Context
Music scores held in libraries, archives and cathedrals constitute an immense cultural heritage that is physically deteriorating. Scanning halts this decay, but the real value comes from transcribing the visual content into a structured symbolic format — a digital score — which enables search, indexing and computational analysis. Optical Music Recognition (OMR) aims to automate this transcription, yet current deep-learning approaches require large labelled datasets. Manual annotation is costly and is made harder by the heterogeneity of music documents: different eras, notation systems (mensural, neumatic, modern), regional styles, materials and degradation.
Objectives
The project investigates four complementary strategies to minimise the need for labelled data in OMR:
- Active learning (AL) — selecting the most informative samples to annotate, so that human effort is concentrated where it has the greatest impact on model performance.
- Parameter-efficient fine-tuning (PEFT) — adapting pre-trained models to new collections by updating only a small subset of parameters, including the exploration of large-scale models in OMR tasks.
- Few-shot learning (FSL) — training effective models from a handful of annotated examples, crucial for rare or under-represented collections.
- Domain adaptation (DA) — transferring knowledge from labelled collections to related but unlabelled ones, handling differences in style, notation and document condition.
Work plan
The project runs from September 2025 to August 2027 and is organised in three work packages:
- WP1 — Efficient data selection and labelling, including uncertainty-based prioritisation and semi-supervised methods.
- WP2 — Adaptation of pre-trained models, with a study of domain-shift impact and PEFT techniques.
- WP3 — Few-shot learning and domain adaptation, validated across heterogeneous collections of historical scores, manuscripts and modern prints.
Results will be disseminated through open datasets, open-access publications, and venues such as ISMIR, ICDAR and ICPR.
Team
- Francisco José Castellanos Regalado (Principal Investigator) — University of Alicante, GRFIA group. Optical music recognition, document analysis, computer vision.
- Gonzalo Romero-García — EPITA Research Laboratory (LRE), Image Processing and Pattern Recognition group. Mathematics, computational music, signal processing, document analysis.
- Joseph Chazalon — EPITA Research Laboratory (LRE), Image Processing and Pattern Recognition group. Computer vision, historical document analysis, assisted information extraction.

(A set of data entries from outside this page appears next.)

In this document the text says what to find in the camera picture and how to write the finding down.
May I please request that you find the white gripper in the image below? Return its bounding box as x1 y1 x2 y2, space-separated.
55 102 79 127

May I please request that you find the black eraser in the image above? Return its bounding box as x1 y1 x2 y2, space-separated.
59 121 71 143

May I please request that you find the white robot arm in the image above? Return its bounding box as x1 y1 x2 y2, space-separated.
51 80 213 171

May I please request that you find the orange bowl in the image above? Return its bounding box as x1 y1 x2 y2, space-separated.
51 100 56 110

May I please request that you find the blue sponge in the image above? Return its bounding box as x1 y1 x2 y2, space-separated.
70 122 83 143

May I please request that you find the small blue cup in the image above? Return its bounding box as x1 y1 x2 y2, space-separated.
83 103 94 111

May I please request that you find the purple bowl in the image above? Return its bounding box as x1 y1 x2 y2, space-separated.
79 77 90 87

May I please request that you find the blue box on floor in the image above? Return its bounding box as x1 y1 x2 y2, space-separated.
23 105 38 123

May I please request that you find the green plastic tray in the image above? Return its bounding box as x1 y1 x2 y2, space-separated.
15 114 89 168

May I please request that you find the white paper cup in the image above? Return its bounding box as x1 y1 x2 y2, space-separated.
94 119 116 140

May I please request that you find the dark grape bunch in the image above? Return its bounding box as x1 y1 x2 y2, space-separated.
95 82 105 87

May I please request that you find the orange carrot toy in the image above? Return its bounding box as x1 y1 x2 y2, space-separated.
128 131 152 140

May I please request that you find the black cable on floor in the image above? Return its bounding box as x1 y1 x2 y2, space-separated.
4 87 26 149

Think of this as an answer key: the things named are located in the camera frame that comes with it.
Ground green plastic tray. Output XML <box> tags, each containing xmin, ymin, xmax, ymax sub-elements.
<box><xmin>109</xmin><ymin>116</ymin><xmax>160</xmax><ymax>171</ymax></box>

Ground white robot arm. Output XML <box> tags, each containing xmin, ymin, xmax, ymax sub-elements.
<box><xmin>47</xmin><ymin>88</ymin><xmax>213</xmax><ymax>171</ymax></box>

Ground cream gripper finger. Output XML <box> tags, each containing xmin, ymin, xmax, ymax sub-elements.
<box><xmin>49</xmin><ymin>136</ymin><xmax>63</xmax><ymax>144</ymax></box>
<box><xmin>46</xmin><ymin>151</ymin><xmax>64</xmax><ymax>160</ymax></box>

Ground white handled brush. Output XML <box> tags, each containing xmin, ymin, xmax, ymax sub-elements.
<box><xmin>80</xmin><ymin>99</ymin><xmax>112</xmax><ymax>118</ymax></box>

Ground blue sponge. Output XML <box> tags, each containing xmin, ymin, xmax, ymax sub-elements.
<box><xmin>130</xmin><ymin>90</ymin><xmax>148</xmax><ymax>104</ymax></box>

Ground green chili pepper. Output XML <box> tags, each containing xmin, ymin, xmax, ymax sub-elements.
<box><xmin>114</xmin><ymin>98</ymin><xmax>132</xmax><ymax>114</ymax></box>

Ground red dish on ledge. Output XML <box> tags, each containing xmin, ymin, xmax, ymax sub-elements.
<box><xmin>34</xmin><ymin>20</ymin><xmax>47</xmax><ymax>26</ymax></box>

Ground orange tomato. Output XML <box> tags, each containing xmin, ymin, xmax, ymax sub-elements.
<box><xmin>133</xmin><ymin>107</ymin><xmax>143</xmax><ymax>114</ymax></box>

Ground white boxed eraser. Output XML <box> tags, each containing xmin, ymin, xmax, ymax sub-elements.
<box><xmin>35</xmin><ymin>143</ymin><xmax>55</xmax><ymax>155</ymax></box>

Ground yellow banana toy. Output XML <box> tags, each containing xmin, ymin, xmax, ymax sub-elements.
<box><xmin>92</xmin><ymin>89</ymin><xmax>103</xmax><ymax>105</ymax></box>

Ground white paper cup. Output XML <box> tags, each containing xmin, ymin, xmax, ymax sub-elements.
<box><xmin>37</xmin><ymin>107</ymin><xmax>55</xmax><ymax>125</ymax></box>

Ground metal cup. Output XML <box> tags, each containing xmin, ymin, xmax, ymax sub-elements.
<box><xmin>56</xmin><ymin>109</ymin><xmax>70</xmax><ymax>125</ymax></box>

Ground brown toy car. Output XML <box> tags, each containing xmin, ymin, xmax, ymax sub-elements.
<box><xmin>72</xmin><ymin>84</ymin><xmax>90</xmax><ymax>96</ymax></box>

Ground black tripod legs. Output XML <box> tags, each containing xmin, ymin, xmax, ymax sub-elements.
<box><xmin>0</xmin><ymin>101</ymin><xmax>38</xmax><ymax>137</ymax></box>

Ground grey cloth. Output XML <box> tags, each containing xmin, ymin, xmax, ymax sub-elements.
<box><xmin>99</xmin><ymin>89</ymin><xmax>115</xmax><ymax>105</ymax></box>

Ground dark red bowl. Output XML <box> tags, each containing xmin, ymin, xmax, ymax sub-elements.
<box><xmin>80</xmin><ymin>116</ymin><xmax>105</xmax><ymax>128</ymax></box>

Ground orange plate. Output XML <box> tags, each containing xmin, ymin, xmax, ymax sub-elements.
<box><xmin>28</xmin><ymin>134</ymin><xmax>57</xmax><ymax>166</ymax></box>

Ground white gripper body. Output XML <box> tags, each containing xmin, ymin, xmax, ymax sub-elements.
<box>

The project builds a bridge between the GRFIA group's expertise in OMR and the LRE document analysis team's experience with historical documents (e.g. the Mezanno and HoloCheck projects, and the ICDAR historical-map competitions).
Funding
Grant CIGE/2024/Fa-Sol-La, Subvenciones a Grupos de Investigación Emergentes, Conselleria d'Educació, Cultura, Universitats i Ocupació — Generalitat Valenciana. Area: Information and Communication Technologies.